Нет, ну я хоть и грубиян и эгоист, все-таки не подлец какой-то.
— Расслабься, нимфа, я угощаю.
— Не нужно, не стоит.
Снова зажалась, мотает головой испуганно, глазки выпучила свои кристально-чистые, голубые. Кажется, до меня начинает доходить, насколько серьёзен для неё вопрос денег — трясется за каждую копейку.
А так как я не привык юлить, решаю спросить прямо в лоб:
— Боишься, что придется платить за ужин?
— Вот еще! — храбрится и хорохорится нимфа, а сама точно преступник, пойманный на месте преступления.
— Не переживай, я воспитан в самых лучших традициях старого джентльменского клуба.
Лола не выдерживает и вновь фыркает, чуть качая головой.
— Что смешного?
— Слышать от тебя слова «воспитан» и «джентельмен» в одном предложении.

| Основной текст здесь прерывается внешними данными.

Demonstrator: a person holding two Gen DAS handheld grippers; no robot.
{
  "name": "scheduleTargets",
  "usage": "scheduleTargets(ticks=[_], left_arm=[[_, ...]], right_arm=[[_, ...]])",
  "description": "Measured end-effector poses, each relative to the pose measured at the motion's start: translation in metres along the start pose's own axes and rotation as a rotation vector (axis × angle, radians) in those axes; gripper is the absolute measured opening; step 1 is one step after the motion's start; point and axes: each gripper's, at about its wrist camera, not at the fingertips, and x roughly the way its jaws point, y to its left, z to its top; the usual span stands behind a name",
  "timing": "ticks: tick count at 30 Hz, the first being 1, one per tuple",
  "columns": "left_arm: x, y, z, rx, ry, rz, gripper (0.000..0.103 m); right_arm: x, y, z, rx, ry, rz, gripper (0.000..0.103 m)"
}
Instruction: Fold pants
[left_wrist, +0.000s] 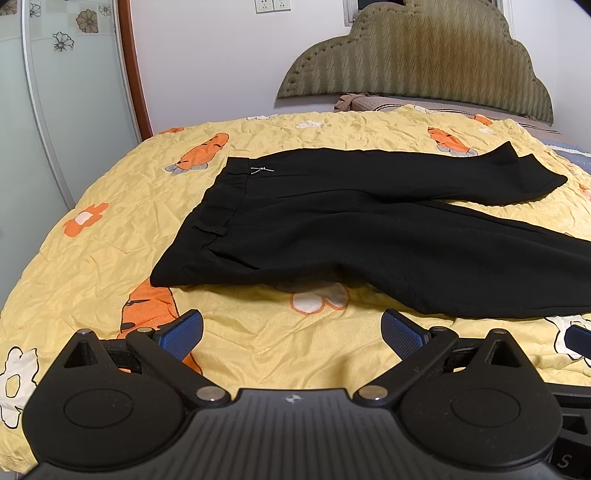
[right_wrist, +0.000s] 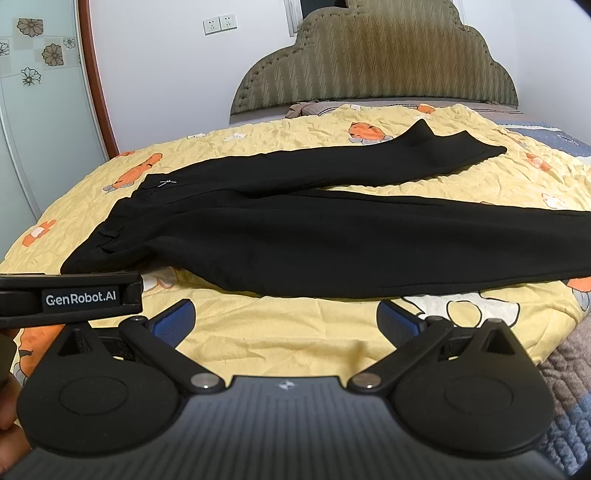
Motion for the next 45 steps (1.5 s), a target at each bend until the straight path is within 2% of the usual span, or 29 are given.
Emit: scheduleTargets(ticks=[45], left_arm=[[0.0053, 0.0011, 0.0003, 0.004, 0.017, 0.009, 0.103]], right_arm=[[0.0060, -0.0008, -0.0025, 0.011, 0.015, 0.013, 0.103]])
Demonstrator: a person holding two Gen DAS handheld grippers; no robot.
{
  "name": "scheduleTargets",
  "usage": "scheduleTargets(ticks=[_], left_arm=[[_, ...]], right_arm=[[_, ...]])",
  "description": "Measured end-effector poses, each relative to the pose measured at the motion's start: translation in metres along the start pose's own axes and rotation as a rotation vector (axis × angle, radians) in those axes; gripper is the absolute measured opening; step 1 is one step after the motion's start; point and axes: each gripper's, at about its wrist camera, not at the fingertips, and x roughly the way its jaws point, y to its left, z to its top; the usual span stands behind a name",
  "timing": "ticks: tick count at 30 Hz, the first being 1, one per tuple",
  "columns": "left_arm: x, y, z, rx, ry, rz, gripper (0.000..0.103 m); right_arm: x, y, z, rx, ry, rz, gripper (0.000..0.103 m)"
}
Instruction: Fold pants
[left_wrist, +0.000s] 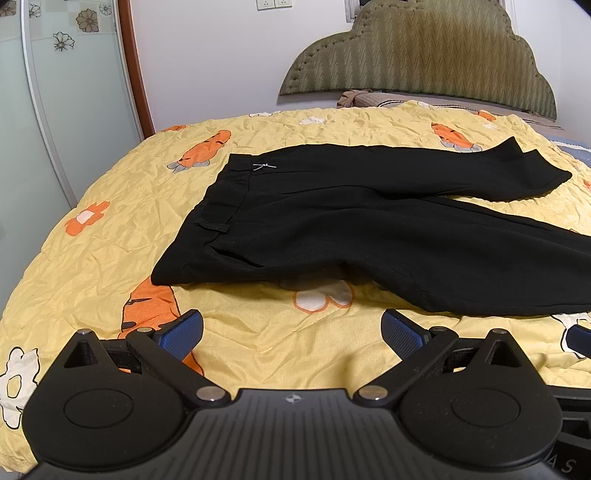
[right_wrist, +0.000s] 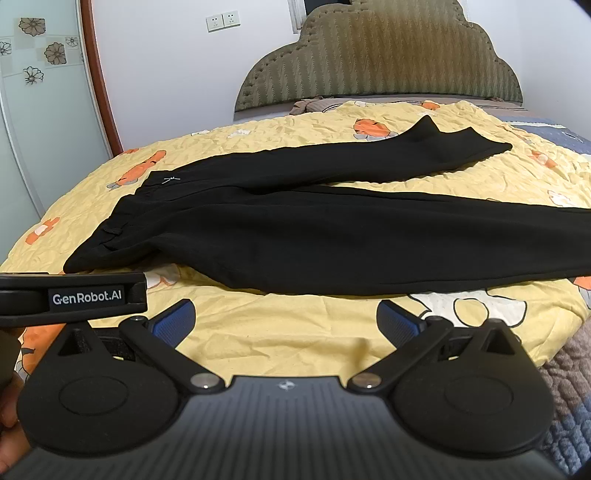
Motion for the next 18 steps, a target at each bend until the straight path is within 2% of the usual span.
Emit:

— Дерзишь? — бросаю на нимфу насмешливый взгляд. Забавно с ней пререкаться, ей богу, как школьники, выясняющие отношения.
— Да. С тобой нельзя по-другому.
— Можно, малыш.
— Ты невозможен.
— Знаю.
Не могу сдержать улыбки, когда Лола корчит рожицу и отворачивается к окну. Строптивость из этой козочки так и прёт. Мне кажется, она даже не подозревает, что будь она чуть посговорчивее и мягче, то уже давно бы получила то, о чем другие и мечтать не могут. Даже Баринова.